Thornbury Castle is a Tudor castle in the town of Thornbury, in Gloucestershire, England, erected next to the parish church of St Mary. Construction was begun in 1511 as a further residence for Edward Stafford, 3rd Duke of Buckingham (1478–1521), of Stafford Castle in Staffordshire. It is not a true military fortress but rather an early example of a Tudor country house, with minimal defensive attributes.

As at Richmond Palace in Surrey, the main ranges of Thornbury framed courts, of which the symmetrical entrance range, with central gatehouse and octagonal corner towers, survives, together with two less regular side ranges with many irregular projecting features and towers. It is now a Grade I listed building that is operated as a hotel.

==History==
There has been a settlement at Thornbury ever since the Anglo-Saxon period. The records show of a ‘manor of Thornbury’ from the early 900s. It was owned by three generations of Thegns from 900 – 1066 and it is recorded in the Domesday Book that it was owned by Algar in 1066. After the Norman Conquest it was seized by William the Conqueror and the manor was given to a Norman knight: Robert Fitz Hamon. After passing through 3 generations of the Hamon family, in 1344, Margaret Audley married Ralph, Earl of Stafford and the manor passed into the hands of the Stafford family.

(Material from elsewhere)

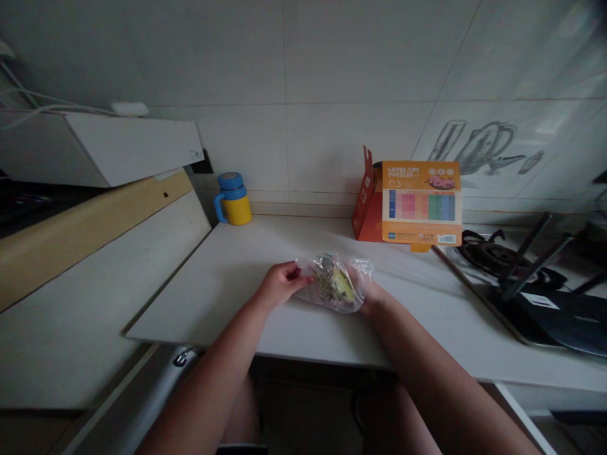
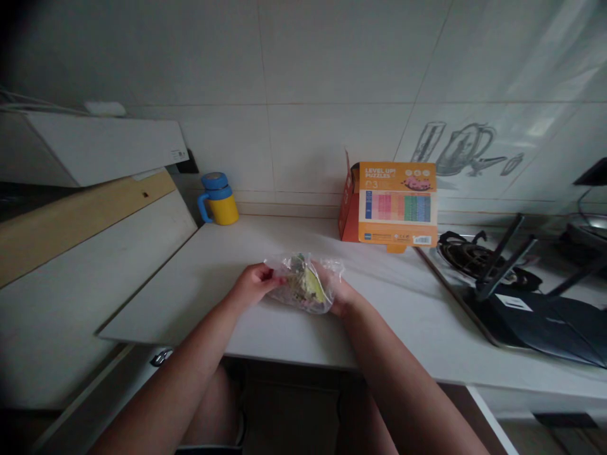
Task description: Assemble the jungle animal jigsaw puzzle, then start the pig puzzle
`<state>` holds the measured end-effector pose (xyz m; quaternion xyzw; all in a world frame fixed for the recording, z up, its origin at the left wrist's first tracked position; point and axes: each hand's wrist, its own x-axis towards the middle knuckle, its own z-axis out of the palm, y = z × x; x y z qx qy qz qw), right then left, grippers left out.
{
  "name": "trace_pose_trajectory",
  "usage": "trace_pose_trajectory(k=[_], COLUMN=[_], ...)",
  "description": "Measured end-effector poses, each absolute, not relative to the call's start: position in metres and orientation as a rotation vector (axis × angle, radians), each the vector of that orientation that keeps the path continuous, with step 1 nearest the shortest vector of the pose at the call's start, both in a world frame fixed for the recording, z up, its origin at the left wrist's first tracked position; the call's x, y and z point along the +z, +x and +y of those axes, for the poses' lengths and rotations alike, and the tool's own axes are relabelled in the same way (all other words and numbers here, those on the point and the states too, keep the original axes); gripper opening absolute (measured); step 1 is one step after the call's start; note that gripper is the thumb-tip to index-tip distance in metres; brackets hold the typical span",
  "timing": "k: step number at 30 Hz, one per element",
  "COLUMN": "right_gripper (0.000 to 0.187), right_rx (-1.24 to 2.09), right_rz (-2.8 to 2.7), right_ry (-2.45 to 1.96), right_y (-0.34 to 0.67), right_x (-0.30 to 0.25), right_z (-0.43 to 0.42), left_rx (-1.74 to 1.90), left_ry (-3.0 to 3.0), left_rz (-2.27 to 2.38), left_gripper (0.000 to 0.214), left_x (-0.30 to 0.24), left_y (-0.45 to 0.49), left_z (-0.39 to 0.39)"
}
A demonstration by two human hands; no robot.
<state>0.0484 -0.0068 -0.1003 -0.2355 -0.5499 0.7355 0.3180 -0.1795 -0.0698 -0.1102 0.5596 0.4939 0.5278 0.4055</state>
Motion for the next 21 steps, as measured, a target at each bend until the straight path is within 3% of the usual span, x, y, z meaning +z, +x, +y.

It would have been a good location for a manor house as it was only 2 miles from the River Severn and its smaller tributary streams would have provided easy access to water for those living in Thornbury, but as it is situated on higher ground than the river, it is not at risk of flooding. There was land cleared for farming and the soil was fertile because it is in the Severn estuary. Estuaries are full of decaying plants and animals, which makes the soil rich in nutrients. There was also a woodland nearby, providing wood for firewood and to build the manor house. Thornbury is also suitable for a manor house because it had good transport links. There was a farming community here and Thornbury is only 10 miles from Bristol. The river provided a good route for travel and trade.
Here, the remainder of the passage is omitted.